§ **Work to be completed**: Work out how many lines of the entries have the word "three" in them. Respond with that number only.
*** Opening Stored data ***
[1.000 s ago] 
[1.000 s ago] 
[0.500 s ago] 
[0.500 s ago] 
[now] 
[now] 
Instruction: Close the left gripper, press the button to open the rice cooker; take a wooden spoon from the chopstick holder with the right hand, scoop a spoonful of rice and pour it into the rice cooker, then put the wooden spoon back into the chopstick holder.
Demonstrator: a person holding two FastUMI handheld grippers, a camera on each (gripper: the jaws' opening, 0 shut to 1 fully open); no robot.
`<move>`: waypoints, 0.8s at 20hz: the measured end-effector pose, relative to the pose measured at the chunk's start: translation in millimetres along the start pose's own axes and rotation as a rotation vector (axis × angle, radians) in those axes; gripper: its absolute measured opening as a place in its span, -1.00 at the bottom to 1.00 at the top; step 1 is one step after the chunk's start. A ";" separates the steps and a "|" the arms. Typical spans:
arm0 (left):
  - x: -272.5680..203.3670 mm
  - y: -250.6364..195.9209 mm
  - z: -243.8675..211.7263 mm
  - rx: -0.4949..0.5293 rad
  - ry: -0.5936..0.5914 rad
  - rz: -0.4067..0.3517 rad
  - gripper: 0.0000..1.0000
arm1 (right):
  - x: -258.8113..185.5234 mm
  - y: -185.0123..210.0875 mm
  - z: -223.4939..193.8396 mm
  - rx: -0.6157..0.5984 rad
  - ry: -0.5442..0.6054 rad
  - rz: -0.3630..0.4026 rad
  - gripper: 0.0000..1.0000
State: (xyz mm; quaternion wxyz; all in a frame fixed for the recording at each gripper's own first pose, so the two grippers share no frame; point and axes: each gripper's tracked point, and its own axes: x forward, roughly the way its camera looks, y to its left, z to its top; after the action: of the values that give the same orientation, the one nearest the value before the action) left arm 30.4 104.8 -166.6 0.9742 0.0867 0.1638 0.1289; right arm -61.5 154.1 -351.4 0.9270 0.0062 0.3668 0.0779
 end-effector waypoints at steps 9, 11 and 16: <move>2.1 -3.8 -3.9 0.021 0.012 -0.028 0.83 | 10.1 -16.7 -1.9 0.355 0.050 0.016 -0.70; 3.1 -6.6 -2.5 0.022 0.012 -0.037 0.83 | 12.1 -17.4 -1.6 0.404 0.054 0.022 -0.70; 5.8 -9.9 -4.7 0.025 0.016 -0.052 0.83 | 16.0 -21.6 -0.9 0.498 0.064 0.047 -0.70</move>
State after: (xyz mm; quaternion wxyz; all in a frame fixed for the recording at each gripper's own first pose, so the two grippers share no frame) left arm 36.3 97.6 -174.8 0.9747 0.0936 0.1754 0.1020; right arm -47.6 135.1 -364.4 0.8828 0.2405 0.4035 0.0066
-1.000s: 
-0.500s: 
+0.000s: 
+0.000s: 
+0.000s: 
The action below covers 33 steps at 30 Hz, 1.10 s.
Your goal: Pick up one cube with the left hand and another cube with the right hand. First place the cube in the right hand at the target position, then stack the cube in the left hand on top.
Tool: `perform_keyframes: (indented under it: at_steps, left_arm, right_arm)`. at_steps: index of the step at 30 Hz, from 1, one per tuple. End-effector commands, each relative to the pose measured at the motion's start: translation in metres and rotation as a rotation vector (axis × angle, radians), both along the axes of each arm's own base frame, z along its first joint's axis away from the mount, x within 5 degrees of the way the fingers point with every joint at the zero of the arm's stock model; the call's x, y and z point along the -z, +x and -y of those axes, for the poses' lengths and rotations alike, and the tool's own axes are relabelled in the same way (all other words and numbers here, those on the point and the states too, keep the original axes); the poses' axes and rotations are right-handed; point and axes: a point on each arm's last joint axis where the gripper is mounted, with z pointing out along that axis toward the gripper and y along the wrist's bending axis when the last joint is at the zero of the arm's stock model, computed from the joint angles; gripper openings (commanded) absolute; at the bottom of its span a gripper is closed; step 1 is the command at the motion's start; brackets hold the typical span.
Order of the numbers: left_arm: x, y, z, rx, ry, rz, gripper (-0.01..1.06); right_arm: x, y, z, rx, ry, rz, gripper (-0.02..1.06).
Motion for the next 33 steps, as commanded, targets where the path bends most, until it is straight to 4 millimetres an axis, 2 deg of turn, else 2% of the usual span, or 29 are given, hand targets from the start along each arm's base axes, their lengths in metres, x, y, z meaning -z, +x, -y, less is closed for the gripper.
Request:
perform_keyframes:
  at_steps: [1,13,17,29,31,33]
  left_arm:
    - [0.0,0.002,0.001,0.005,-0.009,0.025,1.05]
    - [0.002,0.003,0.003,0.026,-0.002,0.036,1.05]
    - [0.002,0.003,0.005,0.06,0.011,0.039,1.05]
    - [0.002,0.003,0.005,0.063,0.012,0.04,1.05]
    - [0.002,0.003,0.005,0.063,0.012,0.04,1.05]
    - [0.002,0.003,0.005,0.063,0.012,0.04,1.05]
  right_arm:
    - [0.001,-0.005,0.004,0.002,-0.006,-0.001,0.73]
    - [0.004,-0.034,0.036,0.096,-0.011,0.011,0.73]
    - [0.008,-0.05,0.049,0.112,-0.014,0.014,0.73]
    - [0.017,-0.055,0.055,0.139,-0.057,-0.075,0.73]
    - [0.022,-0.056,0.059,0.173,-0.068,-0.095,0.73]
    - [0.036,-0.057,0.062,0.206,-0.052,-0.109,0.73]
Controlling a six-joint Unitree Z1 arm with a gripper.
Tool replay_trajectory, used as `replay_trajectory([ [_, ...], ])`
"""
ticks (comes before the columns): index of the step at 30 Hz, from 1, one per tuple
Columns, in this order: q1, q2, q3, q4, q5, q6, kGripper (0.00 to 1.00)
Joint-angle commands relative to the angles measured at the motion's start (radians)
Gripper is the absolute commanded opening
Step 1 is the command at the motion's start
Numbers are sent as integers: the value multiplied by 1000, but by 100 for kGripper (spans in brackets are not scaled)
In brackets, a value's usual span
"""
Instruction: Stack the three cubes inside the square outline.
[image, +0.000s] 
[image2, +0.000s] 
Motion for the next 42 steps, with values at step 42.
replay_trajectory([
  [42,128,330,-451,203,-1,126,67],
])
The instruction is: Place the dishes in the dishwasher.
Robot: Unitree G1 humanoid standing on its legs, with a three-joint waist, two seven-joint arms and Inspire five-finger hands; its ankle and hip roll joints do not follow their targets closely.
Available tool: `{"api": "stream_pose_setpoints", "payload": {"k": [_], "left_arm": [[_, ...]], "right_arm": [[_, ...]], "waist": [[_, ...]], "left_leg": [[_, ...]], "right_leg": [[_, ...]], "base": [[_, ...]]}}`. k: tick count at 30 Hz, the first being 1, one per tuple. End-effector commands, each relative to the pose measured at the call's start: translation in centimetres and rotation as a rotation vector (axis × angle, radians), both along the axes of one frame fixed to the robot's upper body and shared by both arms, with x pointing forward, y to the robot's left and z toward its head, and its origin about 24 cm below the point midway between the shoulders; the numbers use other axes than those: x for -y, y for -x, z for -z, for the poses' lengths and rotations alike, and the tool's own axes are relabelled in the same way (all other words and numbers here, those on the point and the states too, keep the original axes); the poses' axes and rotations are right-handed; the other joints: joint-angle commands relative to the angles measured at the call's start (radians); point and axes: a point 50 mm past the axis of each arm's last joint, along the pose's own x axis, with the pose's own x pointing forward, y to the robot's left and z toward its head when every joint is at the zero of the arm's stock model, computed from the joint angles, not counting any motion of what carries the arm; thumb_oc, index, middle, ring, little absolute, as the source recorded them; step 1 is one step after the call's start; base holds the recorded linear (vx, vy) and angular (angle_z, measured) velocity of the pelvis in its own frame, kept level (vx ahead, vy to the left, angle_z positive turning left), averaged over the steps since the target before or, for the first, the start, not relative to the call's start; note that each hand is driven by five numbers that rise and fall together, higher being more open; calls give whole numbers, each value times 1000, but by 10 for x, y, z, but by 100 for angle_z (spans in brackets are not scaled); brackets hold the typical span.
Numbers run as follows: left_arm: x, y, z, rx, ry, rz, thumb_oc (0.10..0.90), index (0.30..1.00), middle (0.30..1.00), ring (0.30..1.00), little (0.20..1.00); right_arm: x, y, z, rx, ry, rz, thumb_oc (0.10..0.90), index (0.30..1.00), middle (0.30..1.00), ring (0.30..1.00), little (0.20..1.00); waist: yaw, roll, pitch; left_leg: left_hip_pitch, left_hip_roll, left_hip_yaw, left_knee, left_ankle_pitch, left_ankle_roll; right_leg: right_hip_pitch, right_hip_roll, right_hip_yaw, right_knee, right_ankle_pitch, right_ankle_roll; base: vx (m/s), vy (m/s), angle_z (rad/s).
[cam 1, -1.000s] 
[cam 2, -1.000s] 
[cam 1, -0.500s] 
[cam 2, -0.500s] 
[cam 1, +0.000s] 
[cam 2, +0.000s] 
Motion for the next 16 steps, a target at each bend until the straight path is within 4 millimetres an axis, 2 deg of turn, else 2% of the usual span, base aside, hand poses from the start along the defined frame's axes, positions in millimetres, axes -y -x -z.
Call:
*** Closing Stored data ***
§ **Answer box**: 2